さらに、四天王像のうち増長天以外の3体は、空也上人が作ったとされる仏像(10世紀)です。

持国天は、彩色によって時代がわかるそうで、奈良時代や平安時代前期は東を守る持国天は青色。ところが平安時代中期・9世紀半ば以降になると、どういうわけか、持国天は赤色に塗られるそうです。

北を守る多聞天(毘沙門天)は、衣装の彫りが深い9世紀から、彫りが浅く優しい表情になっていく9世紀半ば以降の仏像表現の過渡期だそうです。

広目天は、古いタイプは巻物と筆を持っている文官的なのが、新しくなると、戟など武器を持つようになる。

増長天(13世紀、鎌倉時代)はデザインはほかの3体と違い、寄せ木作りであることや、より写実的なのが鎌倉時代らしさ。

そして、四天王に囲まれるのが、重要文化財の薬師如来坐像。展覧会で謎だったのが、このお像が六波羅蜜寺の本尊とされていたこと。本尊は、今回はお出ましでない秘仏本尊の空也上人が作ったとされる十一面観音立像ではないのでしょうか?

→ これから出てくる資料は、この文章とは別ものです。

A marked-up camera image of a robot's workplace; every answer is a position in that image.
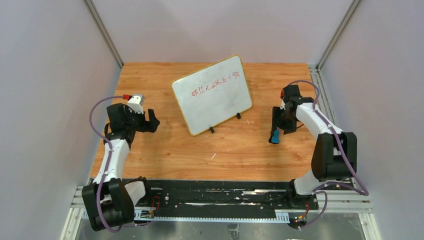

番組で、この謎が解明しました。空也上人が創建したときは西光寺で、その時の本尊が十一面観音。空也上人が亡くなったあと、弟子の中信という天台宗のお坊さんが寺にやってきて、寺の名前を六波羅蜜寺に改名(977年頃)。その際に本尊とされたのがこの薬師如来坐像、ということらしいです。なんともきな臭い(笑)。本当に弟子なのか?乗っ取り出ないのか?と不穏な想像が浮かびました。

この像の天台っぽいのは、薬師如来の頭が「ニット帽」のように頭の段々がなだらかなこと。10世紀ごろの天台薬師はニット帽と三日月の目が見分けるポイントだとか。なるほど。

この薬師如来坐像は寄せ木作りの現存最古。一人でつくる一木作りから、工房で複数人で作れる寄せ木作りに変わっていたそうです。

続いて、11世紀の定朝の地蔵菩薩立像(重要文化財)。これは光背含めて本当に美しかったです。

ポイントは、衣装の彫りが浅くなっているところ。顔が小さくて、なで肩で、横から見ると薄い、モデルプロポーション。

定朝は、職人を100人くらい抱える大工房を運営。そのため、工房による貴族好みの定朝様(スタイル)が普及しました。

続いて鎌倉時代の仏像。

運慶の重要文化財「地蔵菩薩坐像」(13世紀、鎌倉時代)です。ファンタジーな平安時代から、人間味あふれるリアルさを表現する鎌倉時代。「地獄に実際に助けに来てくれそう」と、なるほど。鎌倉仏教を考える上でも重要な指摘でした。鎌倉の武家から生まれたリアルな美。

胎内には、ぎっしりと納入品が入ってます。具体的な願いがわかると、より鎌倉時代に仏教へ願ったことがわかるかもしれませんね。

重要文化財「伝 平清盛像」(13世紀・鎌倉時代)。これも教科書に載る有名な像。なんで鎌倉時代に清盛を?ここらへんは番組でも曖昧に。「伝」がすべてを物語っているのでしょうね。

メインの空也上人

お寺では正面からしか見られないので、横から見ると意外にかがんていることが分かるという感想が多いそうです。

問題の口から南無阿弥陀仏が出てくる表現について。

絵画ではすでにあったそうです。例に挙げられているのが、永観堂禅林寺の「善導大師像」ですが、出てるのは3つでした。

銅線のうえに6つの木造の仏像がありますが、この部分、接着されており、取り外しができず、そのまま京都から東京へ運んだそうです。曲がったら怖っ!

ただ、今は、接着されているが、取り外されたあとがあり、今の化仏はのちの時代の後補だそうです。

お像は、鎌倉時代の写実性が随所に。腕には血管が浮き出ています。首の後ろのシワの寄り方、アキレス腱のはり具合、わらじから指がはみ出ている点などなど、リアリティーの固まり。

ゴールデンウィーク中に再訪したいと考えていましたが、予約が取れずあきらめていました。でも、テレビで見れて、思い出すことができたので、良かったです。

展示スペースが新設される京都の六波羅蜜寺にも行ってみたいと思いました。